Bus No.1 runs from the Port to the Airport near Can Pastilla via the City Centre. Although I have booked a hotel by the beach, we wanted to catch some breakfast in the city before checking in. The town was like any other town. Dad thought it looked more normal than Madrid and Barcelona even, because we could see people in suits, queuing for buses, heading to work. It was 8am for crying out loud.

Bar Cristal won my Dad over with its nostalgic touch; ceiling fans, tiled walls, tarnished mirrors and the odd jukebox in the corner.

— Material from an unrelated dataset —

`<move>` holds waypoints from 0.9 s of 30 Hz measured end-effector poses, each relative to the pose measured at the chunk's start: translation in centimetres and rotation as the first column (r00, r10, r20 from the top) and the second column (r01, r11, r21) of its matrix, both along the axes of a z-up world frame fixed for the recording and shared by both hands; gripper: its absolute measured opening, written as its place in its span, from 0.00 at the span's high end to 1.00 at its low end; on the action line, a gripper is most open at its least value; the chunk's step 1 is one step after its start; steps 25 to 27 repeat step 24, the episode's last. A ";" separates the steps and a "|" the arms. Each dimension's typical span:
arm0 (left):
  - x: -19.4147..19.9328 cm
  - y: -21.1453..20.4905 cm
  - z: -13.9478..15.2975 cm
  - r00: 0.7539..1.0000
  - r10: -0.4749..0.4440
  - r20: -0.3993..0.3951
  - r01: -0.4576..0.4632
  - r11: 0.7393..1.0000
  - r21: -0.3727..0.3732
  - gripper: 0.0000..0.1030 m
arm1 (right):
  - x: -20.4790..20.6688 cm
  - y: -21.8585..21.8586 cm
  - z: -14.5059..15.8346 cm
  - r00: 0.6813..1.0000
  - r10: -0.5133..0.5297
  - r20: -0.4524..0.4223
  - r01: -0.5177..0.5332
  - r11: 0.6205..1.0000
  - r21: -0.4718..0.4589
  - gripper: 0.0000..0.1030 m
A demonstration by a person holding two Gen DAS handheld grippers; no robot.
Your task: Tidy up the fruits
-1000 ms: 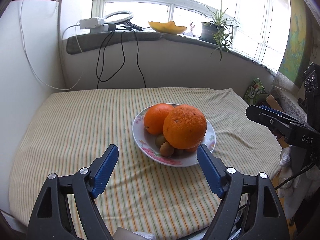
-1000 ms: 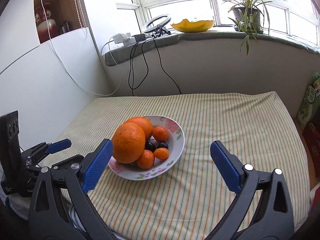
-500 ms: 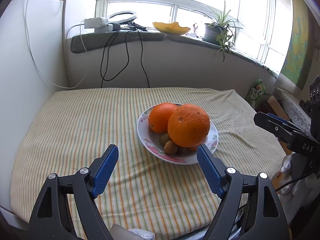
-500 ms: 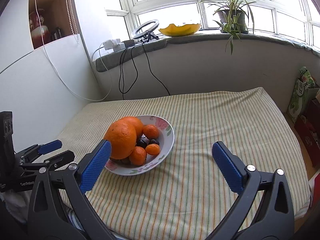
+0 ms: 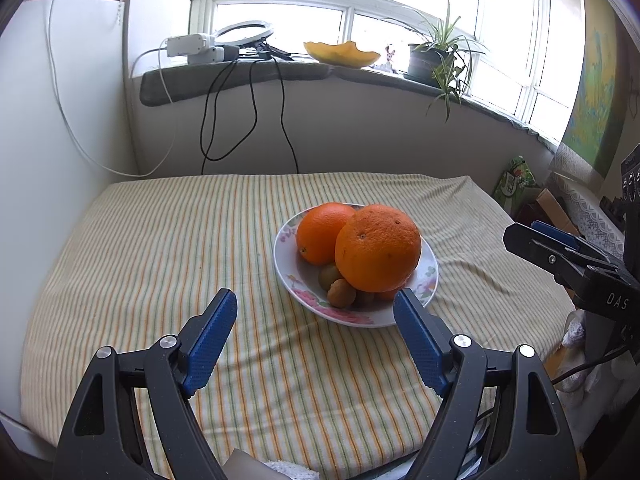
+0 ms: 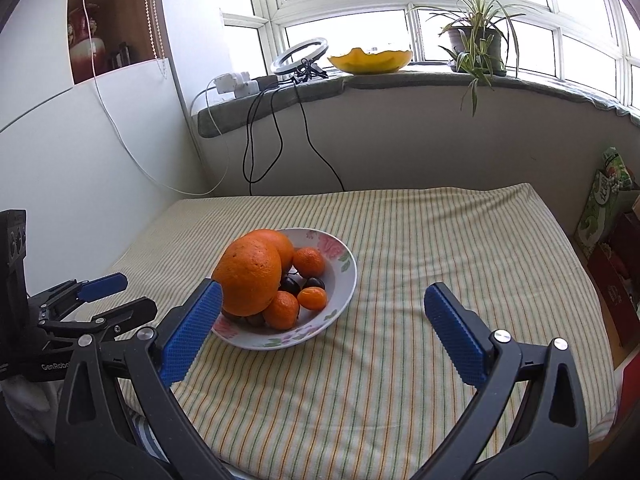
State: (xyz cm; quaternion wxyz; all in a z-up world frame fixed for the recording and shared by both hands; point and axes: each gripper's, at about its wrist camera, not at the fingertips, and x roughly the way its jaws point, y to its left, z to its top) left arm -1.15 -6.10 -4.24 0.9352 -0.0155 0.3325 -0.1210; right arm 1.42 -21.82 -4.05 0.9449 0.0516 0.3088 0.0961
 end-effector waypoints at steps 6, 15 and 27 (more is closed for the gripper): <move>0.0 -0.2 0.0 1.000 0.000 0.000 0.000 1.000 0.005 0.22 | 0.1 -0.1 -0.2 1.000 -0.004 -0.004 0.004 1.000 0.000 0.00; 0.1 -0.1 0.0 1.000 0.002 0.001 -0.002 1.000 0.007 0.22 | 0.1 0.0 -0.3 1.000 0.000 -0.007 0.000 1.000 -0.005 0.00; 0.0 -0.2 0.0 1.000 -0.002 0.017 0.002 1.000 0.013 0.22 | 0.4 -0.2 -0.6 1.000 0.000 -0.017 0.000 1.000 0.000 0.00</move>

The hotel was a 5min walk to the Beach. This side of the island was simple, just bar and restaurants, souvenir shops and bike rentals on the sea front. My only intention for the day was lots of sleep on the white sandy beach. I got it.
Its always difficult to choose a good restaurant by the beach; they dont need to be good. Menus look generic and despite going to the one with most people, food was still downright awful. In the end we gave up and ate anywhere with a panoramic view of the sunset.

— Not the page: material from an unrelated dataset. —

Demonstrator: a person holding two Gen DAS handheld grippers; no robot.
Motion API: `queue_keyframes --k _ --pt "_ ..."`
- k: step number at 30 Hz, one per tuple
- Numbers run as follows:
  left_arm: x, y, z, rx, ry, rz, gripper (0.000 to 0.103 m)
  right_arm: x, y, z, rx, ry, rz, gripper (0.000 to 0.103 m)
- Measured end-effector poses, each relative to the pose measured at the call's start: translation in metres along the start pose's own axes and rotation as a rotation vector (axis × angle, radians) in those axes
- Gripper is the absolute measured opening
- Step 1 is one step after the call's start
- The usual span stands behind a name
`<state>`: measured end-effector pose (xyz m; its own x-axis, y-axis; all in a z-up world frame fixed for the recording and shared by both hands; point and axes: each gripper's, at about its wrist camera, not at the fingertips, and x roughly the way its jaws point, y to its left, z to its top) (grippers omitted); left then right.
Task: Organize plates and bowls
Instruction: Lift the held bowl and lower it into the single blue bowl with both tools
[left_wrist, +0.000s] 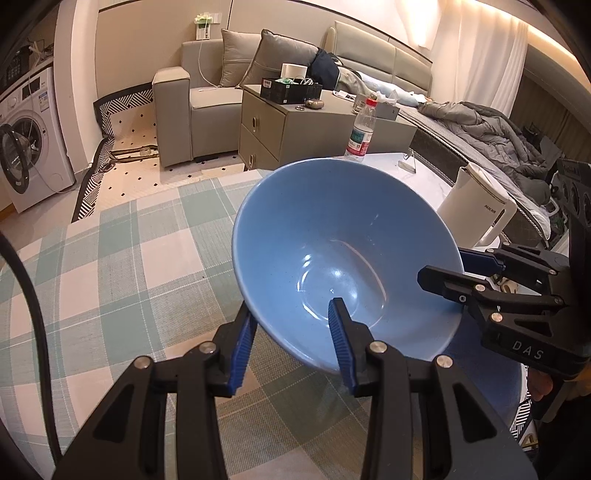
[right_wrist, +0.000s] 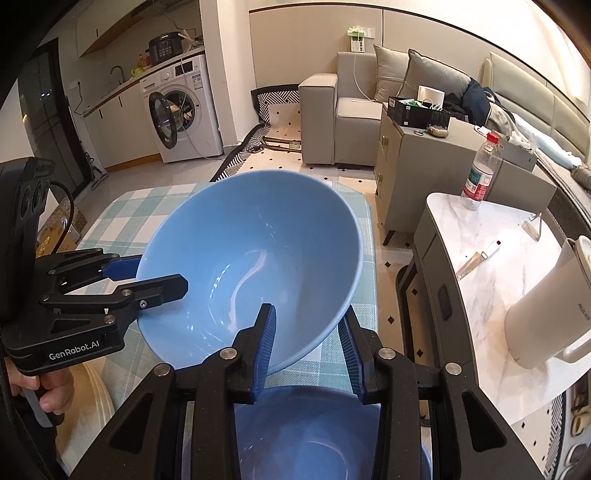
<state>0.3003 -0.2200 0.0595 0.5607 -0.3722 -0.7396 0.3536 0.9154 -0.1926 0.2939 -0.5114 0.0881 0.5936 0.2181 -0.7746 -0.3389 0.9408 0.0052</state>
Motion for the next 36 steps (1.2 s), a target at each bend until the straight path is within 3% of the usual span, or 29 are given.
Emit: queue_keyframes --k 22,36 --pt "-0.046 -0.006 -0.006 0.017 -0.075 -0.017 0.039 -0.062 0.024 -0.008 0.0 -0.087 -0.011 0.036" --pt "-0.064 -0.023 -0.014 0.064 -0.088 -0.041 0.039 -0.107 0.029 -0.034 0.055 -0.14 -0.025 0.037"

Fully recharged with plenty of sleep, we rented bikes to venture along the coast. The vision was to conquer the entire Mallorca Island, and hardcore biking was obviously the strategy. Dad was put off by the taller bikes we all chose and opted for one with (what he thought) smaller wheels. It was a freaking racing mountain bike, you know, the ones where your bottom hang in mid-air most of the time. 30mins into the ride,  he kept whinging about his aching butt and proved to be a public threat, I swapped my bike with him  it was a prettier sight for most.

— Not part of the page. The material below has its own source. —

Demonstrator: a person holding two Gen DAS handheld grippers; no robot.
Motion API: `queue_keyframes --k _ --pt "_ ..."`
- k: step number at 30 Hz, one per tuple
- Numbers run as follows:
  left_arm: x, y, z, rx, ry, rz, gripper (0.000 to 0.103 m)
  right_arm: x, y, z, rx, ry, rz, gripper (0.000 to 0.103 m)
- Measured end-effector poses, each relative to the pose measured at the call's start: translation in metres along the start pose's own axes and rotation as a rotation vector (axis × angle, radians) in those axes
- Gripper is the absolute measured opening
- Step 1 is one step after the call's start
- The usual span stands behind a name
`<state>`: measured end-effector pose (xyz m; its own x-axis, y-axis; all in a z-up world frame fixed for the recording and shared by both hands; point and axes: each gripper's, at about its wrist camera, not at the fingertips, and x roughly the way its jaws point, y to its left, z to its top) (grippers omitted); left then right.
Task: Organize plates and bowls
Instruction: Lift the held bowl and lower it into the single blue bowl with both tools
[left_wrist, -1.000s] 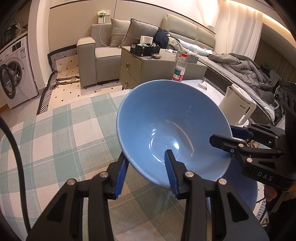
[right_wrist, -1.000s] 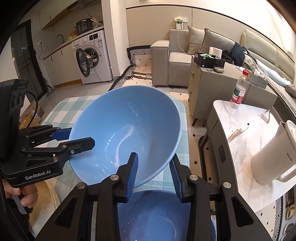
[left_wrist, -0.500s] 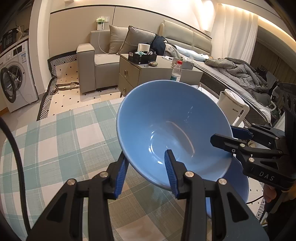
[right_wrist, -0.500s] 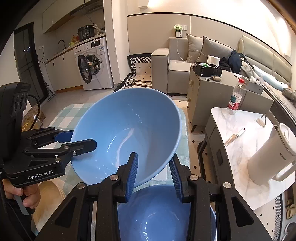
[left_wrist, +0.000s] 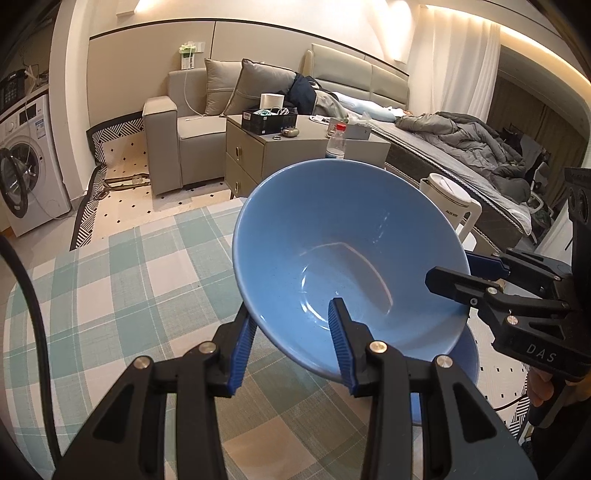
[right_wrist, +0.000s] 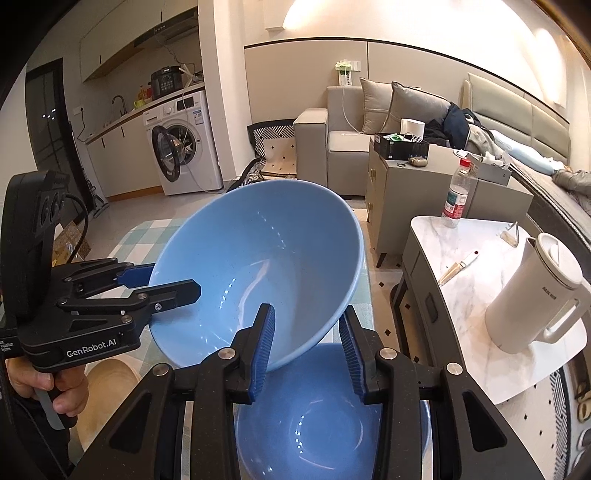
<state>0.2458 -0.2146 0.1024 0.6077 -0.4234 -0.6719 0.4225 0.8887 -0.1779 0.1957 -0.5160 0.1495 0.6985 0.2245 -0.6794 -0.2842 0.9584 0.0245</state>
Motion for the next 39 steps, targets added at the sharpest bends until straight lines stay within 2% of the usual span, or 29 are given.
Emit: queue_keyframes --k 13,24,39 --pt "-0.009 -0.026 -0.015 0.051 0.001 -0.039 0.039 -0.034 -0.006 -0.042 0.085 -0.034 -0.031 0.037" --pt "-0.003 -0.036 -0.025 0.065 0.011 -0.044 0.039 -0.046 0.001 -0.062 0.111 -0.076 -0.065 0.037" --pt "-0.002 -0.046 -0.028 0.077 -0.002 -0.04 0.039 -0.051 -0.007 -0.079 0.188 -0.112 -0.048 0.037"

The views along the coast were breath-taking to say the least.
4 hours later my brother busted his tyres at Cala Blava. While we were waiting for his replacement bike, I realised we probably made 1/200 of the island. So much for finishing the day with a tour around the Cathedral in the old city. Ha ha ha. Instead we went to the other side of Can Pastilla with a rockier coastline after lunch.

Except for Mums minor fall (low energy on an uphill slope) and Dads near-collisions throughout the day, I think we did pretty well.

We spotted PuroBeach and Marinas club restaurant for the posher meals. Had I came with Mister and brought my better dresses, I would have given them a try. But on this holiday, none of us were in the mood.

Then the rest of the holiday just floatedon a float bed on calm waters.